At some point, the bullet needs to be bitten. The wider harm that is caused in historical and unresolved cases needs to be addressed. There is a drag created by that which permeates everybody’s thinking. It feeds into the sometimes blame culture and sometimes defence culture. It also allows complacency to sit just under the radar. I will stop there.
Q45 Chair: Thank you. Sue?
Sue Beeby: There are two things from me. There are reasons behind why people choose to litigate against a hospital. One of them is clearly our original reason, which was to pursue some kind of damages for Jasper so that he would be financially supported through the rest of his life. Changes in that system, allowing money to be given earlier than it currently is, would be better for both the patient and the hospital, as I mentioned before, because you have better outcomes as a result. That is definitely something that needs to be looked at.
The second thing is about understanding what happened. These are really traumatic events with individuals at their heart. For parents like us sat here, all we ever wanted was to understand what had happened to our child and why something so horrific had been allowed to occur. Being able to make sure that the person is heard within the process is really important.
Mediations up front would be really helpful. Our case would have stopped when Jasper died, had that been the case, but because we had never had the opportunity to sit down and properly understand what had happened and be heard, it continued for another two years, perhaps unnecessarily.
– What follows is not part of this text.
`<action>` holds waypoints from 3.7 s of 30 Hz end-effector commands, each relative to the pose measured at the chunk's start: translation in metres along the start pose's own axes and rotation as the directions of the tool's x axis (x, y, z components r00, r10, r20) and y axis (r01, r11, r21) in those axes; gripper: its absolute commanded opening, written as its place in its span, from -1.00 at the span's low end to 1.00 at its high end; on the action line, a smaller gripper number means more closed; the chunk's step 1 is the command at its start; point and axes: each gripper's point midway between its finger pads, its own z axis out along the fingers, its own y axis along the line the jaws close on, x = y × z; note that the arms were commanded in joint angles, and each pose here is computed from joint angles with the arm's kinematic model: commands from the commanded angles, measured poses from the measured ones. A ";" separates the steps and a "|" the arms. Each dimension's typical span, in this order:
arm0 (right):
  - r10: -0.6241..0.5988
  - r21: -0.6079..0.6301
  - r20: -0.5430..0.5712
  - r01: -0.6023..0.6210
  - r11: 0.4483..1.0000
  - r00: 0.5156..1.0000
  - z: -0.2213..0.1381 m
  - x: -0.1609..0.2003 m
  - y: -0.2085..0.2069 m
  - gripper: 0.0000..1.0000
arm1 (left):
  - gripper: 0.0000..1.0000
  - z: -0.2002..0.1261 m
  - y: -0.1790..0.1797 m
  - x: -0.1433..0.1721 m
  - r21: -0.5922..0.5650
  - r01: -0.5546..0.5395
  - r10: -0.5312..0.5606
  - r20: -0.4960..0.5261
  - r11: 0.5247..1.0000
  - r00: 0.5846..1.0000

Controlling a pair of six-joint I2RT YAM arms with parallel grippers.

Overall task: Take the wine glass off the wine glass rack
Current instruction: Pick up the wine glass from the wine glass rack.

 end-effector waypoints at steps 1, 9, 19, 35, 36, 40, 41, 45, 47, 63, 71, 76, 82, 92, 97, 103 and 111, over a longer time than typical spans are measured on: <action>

I think they are the sorts of things we need to take from this.
In the NHS now we have, “No decision about me without me.” That has to be the same when harm happens, to ensure that the person who has been harmed or hurt, or their family, is central to the process and that it is not something that happens behind closed doors. They should have the opportunity to have their voice heard.
Chair: Thank you. That draws things to a close. I thank our expert witnesses for their excellent testimony—it was very helpful—and obviously particularly our three family witnesses, Joanne, Scott and Sue. We are very conscious that you have come today out of a sense of duty to Jasper, Jasmine and Sam. The truth is that we need a system that is a thousand times better at learning from the kind of tragedies that you went through. In order to get that, you have all been willing, not just here but I know in all cases on many other occasions, to relive the sadness that your families went through to try to make sure that it does not happen to others. Thank you very much for that. Thank you everyone for coming this morning. That concludes the session.
 Witness subsequently clarified that she meant legal costs not clinical costs.